Heart surgery: Operating outside the body

March 3, 2010 10:54:56 AM PST
The heart is a vital organ, beating 100,000 times a day and pumping 2,000 gallons of blood through our bodies. When something slows that pump, results can be fatal. Surgeons are now operating on hearts outside of the body and treating people who had no other options. Racecar driver David Jenkins likes living on the edge, but a series of medical tests gave this daredevil an adrenaline rush he never expected: a tumor the size of a lemon on the back of his heart.

"It all happened so fast," Jenkins said.

"Inevitably, it would have caused death for the man because of the size of it, and it basically impairs blood flow," said Dr. David Peterseim, a cardiothoracic surgeon at Roper St. Francis in Charleston, S.C.

Dr. Peterseim wanted to try something drastic -- a heart surgery he'd never performed before.

"It was on the back wall of his heart -- the left atrium -- and this is a very bad place to have a tumor," Dr. Peterseim said.

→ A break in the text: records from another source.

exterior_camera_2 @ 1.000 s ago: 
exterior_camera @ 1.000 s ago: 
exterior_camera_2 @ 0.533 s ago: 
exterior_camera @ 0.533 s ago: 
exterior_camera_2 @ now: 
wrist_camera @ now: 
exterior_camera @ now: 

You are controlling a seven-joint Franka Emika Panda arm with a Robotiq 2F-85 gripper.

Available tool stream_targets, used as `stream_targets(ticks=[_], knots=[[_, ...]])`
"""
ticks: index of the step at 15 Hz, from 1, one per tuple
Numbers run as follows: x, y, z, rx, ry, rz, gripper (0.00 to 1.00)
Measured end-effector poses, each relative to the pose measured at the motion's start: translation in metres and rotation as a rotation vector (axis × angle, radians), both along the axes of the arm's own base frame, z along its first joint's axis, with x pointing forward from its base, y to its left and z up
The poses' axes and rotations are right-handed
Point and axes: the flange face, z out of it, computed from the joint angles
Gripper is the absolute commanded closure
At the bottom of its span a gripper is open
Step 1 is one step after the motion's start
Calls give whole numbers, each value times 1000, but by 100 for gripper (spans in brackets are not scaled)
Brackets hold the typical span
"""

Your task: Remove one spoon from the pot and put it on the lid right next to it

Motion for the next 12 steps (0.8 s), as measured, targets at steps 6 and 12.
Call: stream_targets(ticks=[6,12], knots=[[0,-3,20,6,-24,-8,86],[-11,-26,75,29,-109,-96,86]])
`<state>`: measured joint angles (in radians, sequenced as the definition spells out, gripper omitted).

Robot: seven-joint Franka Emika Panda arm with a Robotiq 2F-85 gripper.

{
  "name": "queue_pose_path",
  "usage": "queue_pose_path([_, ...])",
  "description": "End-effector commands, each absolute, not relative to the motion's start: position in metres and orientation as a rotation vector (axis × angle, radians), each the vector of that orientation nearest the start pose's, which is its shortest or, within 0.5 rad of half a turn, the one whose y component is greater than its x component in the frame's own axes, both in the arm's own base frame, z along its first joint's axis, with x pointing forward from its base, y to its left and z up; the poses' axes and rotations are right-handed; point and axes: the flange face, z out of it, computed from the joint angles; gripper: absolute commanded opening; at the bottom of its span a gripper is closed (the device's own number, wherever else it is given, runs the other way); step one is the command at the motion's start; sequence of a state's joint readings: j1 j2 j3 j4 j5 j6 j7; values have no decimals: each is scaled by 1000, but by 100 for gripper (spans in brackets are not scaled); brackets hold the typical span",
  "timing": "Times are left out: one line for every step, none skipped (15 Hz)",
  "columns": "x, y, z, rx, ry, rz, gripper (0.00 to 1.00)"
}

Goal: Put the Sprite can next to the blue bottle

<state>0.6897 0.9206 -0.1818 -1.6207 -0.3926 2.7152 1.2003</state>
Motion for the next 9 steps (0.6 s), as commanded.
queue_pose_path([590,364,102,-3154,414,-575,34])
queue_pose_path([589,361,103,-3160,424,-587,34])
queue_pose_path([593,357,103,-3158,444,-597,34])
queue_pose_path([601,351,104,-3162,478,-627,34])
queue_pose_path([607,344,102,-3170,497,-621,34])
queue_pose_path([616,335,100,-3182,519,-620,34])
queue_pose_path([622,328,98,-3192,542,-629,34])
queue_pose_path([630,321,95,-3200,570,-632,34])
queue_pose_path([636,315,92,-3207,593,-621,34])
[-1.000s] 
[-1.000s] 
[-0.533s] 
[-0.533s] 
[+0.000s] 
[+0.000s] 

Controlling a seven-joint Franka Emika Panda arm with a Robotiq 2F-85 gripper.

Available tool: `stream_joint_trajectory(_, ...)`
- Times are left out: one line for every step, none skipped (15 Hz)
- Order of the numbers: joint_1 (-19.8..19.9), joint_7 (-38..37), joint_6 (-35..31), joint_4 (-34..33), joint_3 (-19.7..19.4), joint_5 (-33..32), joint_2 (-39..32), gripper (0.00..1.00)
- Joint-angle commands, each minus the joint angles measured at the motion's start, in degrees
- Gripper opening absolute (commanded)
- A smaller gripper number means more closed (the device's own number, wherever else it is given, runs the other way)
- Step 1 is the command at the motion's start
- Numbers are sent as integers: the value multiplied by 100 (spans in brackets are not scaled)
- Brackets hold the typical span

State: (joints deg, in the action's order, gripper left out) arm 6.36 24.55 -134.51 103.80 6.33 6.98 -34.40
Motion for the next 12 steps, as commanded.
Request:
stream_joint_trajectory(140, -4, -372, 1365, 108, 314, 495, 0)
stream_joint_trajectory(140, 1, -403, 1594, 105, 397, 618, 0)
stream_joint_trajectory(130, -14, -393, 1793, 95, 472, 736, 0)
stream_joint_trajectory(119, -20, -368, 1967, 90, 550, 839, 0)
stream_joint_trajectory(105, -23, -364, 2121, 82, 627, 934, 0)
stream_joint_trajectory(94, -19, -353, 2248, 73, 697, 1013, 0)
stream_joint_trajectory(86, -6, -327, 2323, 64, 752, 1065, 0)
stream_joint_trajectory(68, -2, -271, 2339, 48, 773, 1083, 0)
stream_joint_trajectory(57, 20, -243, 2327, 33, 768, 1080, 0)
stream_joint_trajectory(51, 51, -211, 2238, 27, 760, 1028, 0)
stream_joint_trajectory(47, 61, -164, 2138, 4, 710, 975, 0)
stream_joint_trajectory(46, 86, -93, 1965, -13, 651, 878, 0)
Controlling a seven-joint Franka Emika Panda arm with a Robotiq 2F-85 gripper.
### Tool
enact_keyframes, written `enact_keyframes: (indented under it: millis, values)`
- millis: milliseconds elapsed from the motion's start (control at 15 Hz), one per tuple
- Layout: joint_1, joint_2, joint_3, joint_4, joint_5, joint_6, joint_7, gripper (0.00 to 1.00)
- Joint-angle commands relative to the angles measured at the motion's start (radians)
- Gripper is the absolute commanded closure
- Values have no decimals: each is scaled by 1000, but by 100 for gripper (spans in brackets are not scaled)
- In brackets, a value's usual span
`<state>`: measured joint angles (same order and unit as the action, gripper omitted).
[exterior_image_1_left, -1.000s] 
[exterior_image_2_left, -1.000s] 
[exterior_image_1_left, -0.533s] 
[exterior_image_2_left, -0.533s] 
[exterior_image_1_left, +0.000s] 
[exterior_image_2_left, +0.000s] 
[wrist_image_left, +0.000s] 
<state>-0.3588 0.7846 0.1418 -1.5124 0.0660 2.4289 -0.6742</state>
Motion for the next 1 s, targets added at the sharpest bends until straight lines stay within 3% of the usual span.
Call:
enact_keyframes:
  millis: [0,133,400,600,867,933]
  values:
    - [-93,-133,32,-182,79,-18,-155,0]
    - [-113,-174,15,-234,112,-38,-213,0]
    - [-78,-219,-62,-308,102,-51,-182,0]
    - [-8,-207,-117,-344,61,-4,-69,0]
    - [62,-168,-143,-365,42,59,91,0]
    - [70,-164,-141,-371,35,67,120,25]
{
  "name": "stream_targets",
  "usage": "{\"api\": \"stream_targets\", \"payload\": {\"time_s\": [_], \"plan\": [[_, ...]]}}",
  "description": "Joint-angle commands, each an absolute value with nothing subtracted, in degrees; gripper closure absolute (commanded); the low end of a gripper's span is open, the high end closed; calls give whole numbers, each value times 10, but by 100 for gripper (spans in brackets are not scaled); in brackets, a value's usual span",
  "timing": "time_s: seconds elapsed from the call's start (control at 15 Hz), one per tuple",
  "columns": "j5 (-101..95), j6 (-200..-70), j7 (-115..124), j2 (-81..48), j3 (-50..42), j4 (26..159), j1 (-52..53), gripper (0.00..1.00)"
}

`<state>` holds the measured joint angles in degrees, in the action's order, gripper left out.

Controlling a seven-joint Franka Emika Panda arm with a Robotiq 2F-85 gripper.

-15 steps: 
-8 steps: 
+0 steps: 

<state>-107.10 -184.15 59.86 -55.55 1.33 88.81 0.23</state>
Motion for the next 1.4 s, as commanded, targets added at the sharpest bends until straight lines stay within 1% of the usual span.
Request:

In an eight-hour surgery, Dr. Peterseim opened Jenkins' chest and removed his heart from his body, leaving it attached by one large vein. A bypass machine kept Jenkins' blood flowing while chilled blood kept his heart preserved.

"So his heart was relaxed and asleep the whole time we were doing the heart aspect of the operation," Dr. Peterseim said.

Surgeons removed the mass.

"We sewed up all the tiny little blood vessels that were feeding that tumor."

Then, they reconstructed the back chamber with his own heart tissue.

"After we finished reconstructing him, then we let his heart wake back up," Dr. Peterseim said.

Jenkins made a speedy recovery. He was home from the hospital in about a week.

"Sometimes, you can have something and take it for granted and something can happen to make you open your eyes and let you see," Jenkins said.

If the tumor was left untreated, doctors say Jenkins would have had six to eight months to live. A scan six months after the surgery shows he's disease-free.